Esos demonios son los irresponsables.

 

Un calor recorre nuestros sentidos dormidos, los hacen trizas en un parpadear, esos demonios que son retados con nuestra terquedad. Grandísima ignorancia es la que nos sacude con una realidad mareada, estancada en una repisa de nuestras colecciones mas grotescas y nuestra moralidad es subjetiva como aquellos sueños que no contamos porque tememos a la burla.

La nieve cae en ese valle de tertulias largas y cansadas. Esos cuentos que tanto modificas, son solo respuestas insólitas, que bofetean la gratitud que disimulas, que falsamente demuestras con tus palabras huecas y que no van ningún lado, esos instantes que te haces presentes son atmosferas condenadas al olvido y a la critica que especula tu sinceridad con dosis de introspección que solo vaga en ratos de conciencia. Vaya que eres un monstruo que no se preocupa por el aspecto interior que no cesa de carburar y de idolatrar pequeños fragmentos de frivolidad, que inmensa es la maldad que traes en esas garras que solo dejan tenebrosas marcas en pieles inocentes y que no comprenden que solo los usas.

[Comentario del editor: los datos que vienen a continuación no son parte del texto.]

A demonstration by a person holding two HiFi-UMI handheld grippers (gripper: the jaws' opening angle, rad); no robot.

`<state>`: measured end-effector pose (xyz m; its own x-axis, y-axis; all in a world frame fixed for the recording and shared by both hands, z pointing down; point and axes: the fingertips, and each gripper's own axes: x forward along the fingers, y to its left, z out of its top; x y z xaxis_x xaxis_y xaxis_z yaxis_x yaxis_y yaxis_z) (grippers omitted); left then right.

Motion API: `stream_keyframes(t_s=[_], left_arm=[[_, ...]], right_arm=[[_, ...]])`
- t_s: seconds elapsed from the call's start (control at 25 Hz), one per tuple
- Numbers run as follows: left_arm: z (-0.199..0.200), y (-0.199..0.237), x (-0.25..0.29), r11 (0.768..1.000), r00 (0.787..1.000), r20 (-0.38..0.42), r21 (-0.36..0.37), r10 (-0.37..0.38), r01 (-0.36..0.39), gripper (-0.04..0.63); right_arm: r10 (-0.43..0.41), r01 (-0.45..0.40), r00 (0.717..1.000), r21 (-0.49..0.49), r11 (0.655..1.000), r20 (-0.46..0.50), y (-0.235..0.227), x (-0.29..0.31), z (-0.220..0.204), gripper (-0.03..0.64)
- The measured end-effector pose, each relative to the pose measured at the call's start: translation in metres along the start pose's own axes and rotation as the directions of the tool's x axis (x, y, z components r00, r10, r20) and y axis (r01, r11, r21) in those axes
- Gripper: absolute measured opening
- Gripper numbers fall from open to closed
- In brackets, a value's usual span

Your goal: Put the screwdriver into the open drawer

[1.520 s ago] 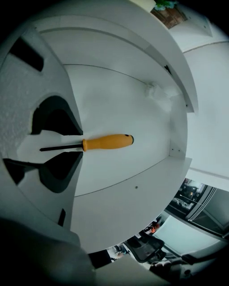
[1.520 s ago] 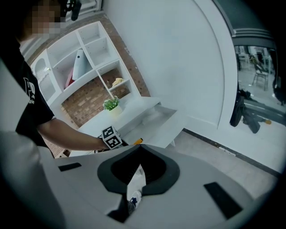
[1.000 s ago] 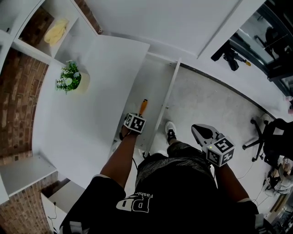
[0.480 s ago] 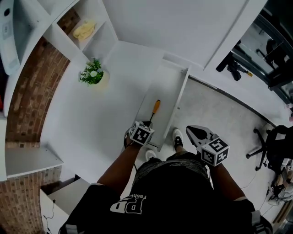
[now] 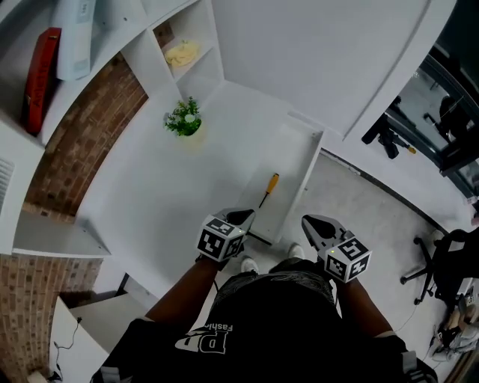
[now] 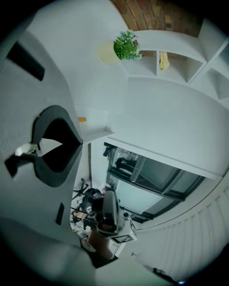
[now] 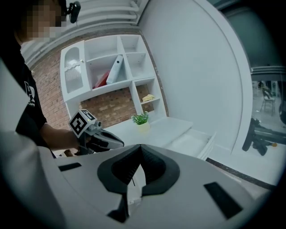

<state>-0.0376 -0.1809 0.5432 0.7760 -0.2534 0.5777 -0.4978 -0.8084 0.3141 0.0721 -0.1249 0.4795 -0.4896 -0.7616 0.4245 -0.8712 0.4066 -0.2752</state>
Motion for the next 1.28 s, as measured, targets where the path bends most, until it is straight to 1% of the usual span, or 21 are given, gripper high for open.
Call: stream_keyframes(t_s=[0.08,0.16,0.24,0.32,0.44,0.6,0.68,0.8,0.96,1.12,1.2,1.28], left_arm=[[0.007,-0.010,-0.023,1.000,0.998,0.059,-0.017,0.010,-0.009,0.017],[0.010,-0.018,-0.042,0.999,0.994,0.105,-0.022,0.039,-0.037,0.017],[0.006,-0.026,-0.058,0.996,0.988,0.134,-0.032,0.082,-0.078,0.018],[0.001,-0.034,-0.072,0.990,0.979,0.156,-0.060,0.134,-0.126,0.018],[-0.002,-0.054,-0.089,0.976,0.959,0.200,-0.124,0.201,-0.178,0.018],[-0.007,-0.090,-0.098,0.953,0.925,0.261,-0.203,0.274,-0.225,0.018],[-0.016,-0.111,-0.097,0.940,0.911,0.272,-0.231,0.309,-0.250,0.018],[-0.029,-0.145,-0.094,0.925,0.897,0.270,-0.250,0.350,-0.286,0.018],[-0.044,-0.187,-0.091,0.908,0.878,0.275,-0.273,0.391,-0.319,0.018],[-0.059,-0.221,-0.092,0.890,0.859,0.283,-0.301,0.427,-0.343,0.018],[-0.066,-0.234,-0.094,0.880,0.851,0.279,-0.312,0.444,-0.357,0.018],[-0.069,-0.246,-0.093,0.877,0.848,0.276,-0.315,0.452,-0.364,0.018]], right_arm=[[0.023,-0.023,1.000,-0.021,1.000,-0.005,0.007,-0.001,0.002,0.003],[0.051,-0.051,0.999,-0.039,0.998,-0.007,0.013,-0.001,0.004,0.003],[0.086,-0.087,0.996,-0.060,0.994,-0.013,0.020,-0.002,0.006,0.003],[0.124,-0.126,0.992,-0.084,0.988,-0.023,0.025,-0.007,0.007,0.003],[0.175,-0.178,0.984,-0.116,0.977,-0.034,0.031,-0.022,0.006,0.003],[0.232,-0.236,0.972,-0.151,0.960,-0.042,0.033,-0.054,-0.001,0.003],[0.254,-0.258,0.966,-0.160,0.953,-0.043,0.032,-0.073,-0.009,0.003],[0.281,-0.285,0.959,-0.163,0.945,-0.045,0.029,-0.102,-0.023,0.003],[0.308,-0.310,0.951,-0.164,0.937,-0.039,0.023,-0.137,-0.038,0.003],[0.330,-0.333,0.943,-0.162,0.929,-0.048,0.021,-0.164,-0.056,0.003],[0.339,-0.344,0.939,-0.154,0.926,-0.056,0.021,-0.175,-0.065,0.003],[0.343,-0.347,0.938,-0.146,0.926,-0.056,0.020,-0.185,-0.071,0.003]])
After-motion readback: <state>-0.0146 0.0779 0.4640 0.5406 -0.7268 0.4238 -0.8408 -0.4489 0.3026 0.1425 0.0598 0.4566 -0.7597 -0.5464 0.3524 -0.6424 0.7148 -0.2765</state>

Una ser oscuro e invisible se apodera de las coordenadas del corazón que late fuerte, susurra en tus oídos que escapes, según para cambiar de ambiente y sensaciones, pero la realidad sigue ahí, devorando lo que no es amoroso, recrudeciendo lo que es espantoso, después los ojos estarán asombrados, derramando lágrimas, la huida temporal no servirá de mucho, el resguardo terminara, porque habrá que salir, el cauce nos llevara por la sensibilidad extraviada, por la disyuntiva toxica de los que creen que han superado sus flujos bestiales, pero persisten sin queja alguna.

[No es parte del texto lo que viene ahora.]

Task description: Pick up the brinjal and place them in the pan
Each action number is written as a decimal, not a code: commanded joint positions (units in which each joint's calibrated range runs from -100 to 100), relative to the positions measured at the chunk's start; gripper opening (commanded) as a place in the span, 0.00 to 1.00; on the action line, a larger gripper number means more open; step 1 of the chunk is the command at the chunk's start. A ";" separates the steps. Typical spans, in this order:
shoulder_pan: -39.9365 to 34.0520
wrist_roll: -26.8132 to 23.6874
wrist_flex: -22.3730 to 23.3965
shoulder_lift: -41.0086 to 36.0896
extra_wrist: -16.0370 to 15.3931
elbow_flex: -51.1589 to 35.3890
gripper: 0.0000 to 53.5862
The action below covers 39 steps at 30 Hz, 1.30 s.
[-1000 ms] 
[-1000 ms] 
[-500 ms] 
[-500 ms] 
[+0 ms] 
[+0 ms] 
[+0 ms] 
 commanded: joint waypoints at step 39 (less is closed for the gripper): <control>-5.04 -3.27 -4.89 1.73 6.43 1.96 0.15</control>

La renovación espera impaciente, va saltando de un lado a otro, no soporta la intriga con la que te conduces, no quiere entrar en tus entrañas envenenadas, en esa gracia que es terrible, tus buenos deseos serán ignorados, porque estas ausente cuando te necesitamos, porque no equilibras la puntualidad de tus acciones y solo te quedas perplejo cuando deberías demostrar la fortaleza. Un espejismo, eso eres en nuestro camino, eres un fantasma que solo asusta cuando hay jubilo, no queda nada de la bondad que emites, no hay confianza, esto será un recordatorio permanente. La crueldad esta fija en un minutero, que camina sin buenas intenciones, toda esta energía se romperá con una disculpa profunda y un pensamiento que considere lo ordinario como magnifico.

Llego la fecha en la que todos se abrazan, festejan, se apegan a la fe, pero nadie recuerda los verdaderos motivos, los detalles, los hechos que significan giros inevitables, todos quieren descansar, en vez de buscar paz, todos quieren amarse momentáneamente cuando deberían hablar las eternas diferencias, es una fecha donde deberían encontrarse las razones para prosperar con prontitud y así ejercer un interés por mejorar. No insistas en interrumpir el destino, no quieras hacer un juego ventajoso, solo piensa en todas esas piezas que esperan su turno para mantenerse en la mira de un estratega imponente y sabio.

Ahora somos fuertes, con una cosecha de frutos increíble. La debilidad nos ha dejado aprendizaje, nos ha alcanzado el transparente enemigo, pero con franca certeza, continuaremos derramando semillas de vida en un universo que inventamos para que todos estemos a salvo. El calor, solo era fiebre, solo eran malestares que con un suspiro desparecerán, esos demonios son los irresponsables que confían en sus decisiones, sin saber si repercutirán en un futuro inmediato, el dolor se propaga, pero el analgésico está en una oportuna conversación con nuestras emociones. Ojalá no sientas esas tempestades, que son imperativos de nuestros días, espero que sigas escapando con esa picardía que anestesia todo a su paso.